Ian Richardson’s ashes are to be stowed under a seat in the middle of the stalls in the new theatre at Stratford-upon-Avon. Michael Bryant’s are somewhere secreted behind a brick in the National Theatre. Andrew Lloyd Webber is to open an all-day restaurant in the London Palladium. Ready for more?

West End theatre owners compel their visiting producers to commission all editorial material for their programmes — and keep all the sales income for themselves. Loofahs grow on vines, and not, like sponges, at the bottom of the sea. It’s amazing the bits and pieces you pick up as you wander through an otherwise quite ordinary weekend. I’m cheating a bit on the loofah front. We’ve been growing them from seed for a few weeks, and the vine suddenly sprouted a beautiful yellow flower as the first exquisite, tessellated back-scratcher simultaneously took conical shape.

It seems that Clybourne Park at the Royal Court is destined for the West End already, possibly in the Haymarket, though how those hallowed precincts will cope with the answer to the question, “Why is a white woman like a tampon?” must remain a matter of anxious conjecture. It’s not so much the joke itself, but the fact that a black woman tells it. One of the broader interesting questions posed by the play is, by implication, do you have to be Jewish to tell Jewish jokes? Or gay to tell gay ones?

Clybourne Park, like Bruce Norris’ first play we saw here, also directed by Dominic Cooke, The Pain and the Itch, reactivates a bracing assault on political correctness, not least when one exasperated character shouts abusively at a deaf character just because she is deaf; she can, of course, lip read. That’s the sort of knock-on joke Norris is brilliant at inventing, and the effect is both hilarious and disturbing. Too disturbing for two black girls on the first night, who left at the interval; unless of course they were just booked on a date in a bar on the other side of town. You can never be sure why someone leaves a theatre before the end. Nor the cinema, in fact.

Will Self recounts how, in his short stay as film critic on the Evening Standard, he was woken at home by an irate editor at an unearthly hour in the morning and compelled to swear on his life that he had not walked out of a certain drab movie. In fact, he’d gone to the gents and returned to another seat in another part of the house, monitored by the spying Press agent who’d seen him go to the loo but not return. Self’s new book, Walking to Hollywood, sounds a hoot, even if he does start from the premise that the movies are dead. He means they have lost their central place in our culture, but even then I’m not sure he’s right.

And I’m even less sure after sitting through the brilliant Argentinian movie The Secret in their Eyes, which won last year’s Oscar as best foreign film. You simply won’t see anything more gripping or unsettling than this — well, not until Deathtrap tomorrow night, perhaps — and yet Self’s premise will probably be vindicated: this will remain an art house movie and will never enter the cultural bloodstream like the best of Hitchcock or Howard Hawks. What will? Toy Story 3, that’s what, which I look forward to not seeing very soon.

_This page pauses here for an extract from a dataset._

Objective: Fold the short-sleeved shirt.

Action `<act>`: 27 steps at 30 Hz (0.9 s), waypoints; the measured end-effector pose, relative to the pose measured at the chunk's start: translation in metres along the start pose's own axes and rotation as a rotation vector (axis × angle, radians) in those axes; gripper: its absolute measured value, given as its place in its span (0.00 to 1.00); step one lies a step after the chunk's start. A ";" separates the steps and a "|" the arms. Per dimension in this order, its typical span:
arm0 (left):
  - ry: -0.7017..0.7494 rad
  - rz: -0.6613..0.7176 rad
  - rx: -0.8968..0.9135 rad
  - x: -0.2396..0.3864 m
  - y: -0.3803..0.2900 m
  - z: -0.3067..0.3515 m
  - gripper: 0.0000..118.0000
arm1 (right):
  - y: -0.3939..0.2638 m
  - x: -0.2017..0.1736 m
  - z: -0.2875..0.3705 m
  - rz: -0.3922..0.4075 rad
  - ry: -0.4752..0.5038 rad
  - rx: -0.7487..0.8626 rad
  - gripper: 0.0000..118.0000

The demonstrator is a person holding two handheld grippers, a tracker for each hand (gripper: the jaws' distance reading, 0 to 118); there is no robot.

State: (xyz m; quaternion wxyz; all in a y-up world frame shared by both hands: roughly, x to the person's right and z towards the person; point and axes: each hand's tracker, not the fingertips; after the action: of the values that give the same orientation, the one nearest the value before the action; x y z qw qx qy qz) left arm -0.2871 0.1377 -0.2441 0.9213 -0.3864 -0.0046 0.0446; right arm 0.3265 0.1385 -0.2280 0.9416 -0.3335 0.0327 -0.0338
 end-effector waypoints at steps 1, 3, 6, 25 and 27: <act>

I know it was Sunday, and that the theatre is dark — why? — until Shelagh Stephenson’s Enlightenment opens at the end of the month, but Hampstead Theatre looked as dead as a dodo when we walked past it last night en route to the Swiss Cottage Odeon. There’s no advertising board, no announcement, no lights or razzle dazzle, no indication that this is a theatre, let alone supposedly one of the city’s leading venues. Where’s the action, where’s the buzz, where’s Edward Hall?

You really do begin to wonder if any of these theatres which will be complaining soon about the funding cuts deserve any more public money at all when they do so little to reach out to the audience and justify our investment in them.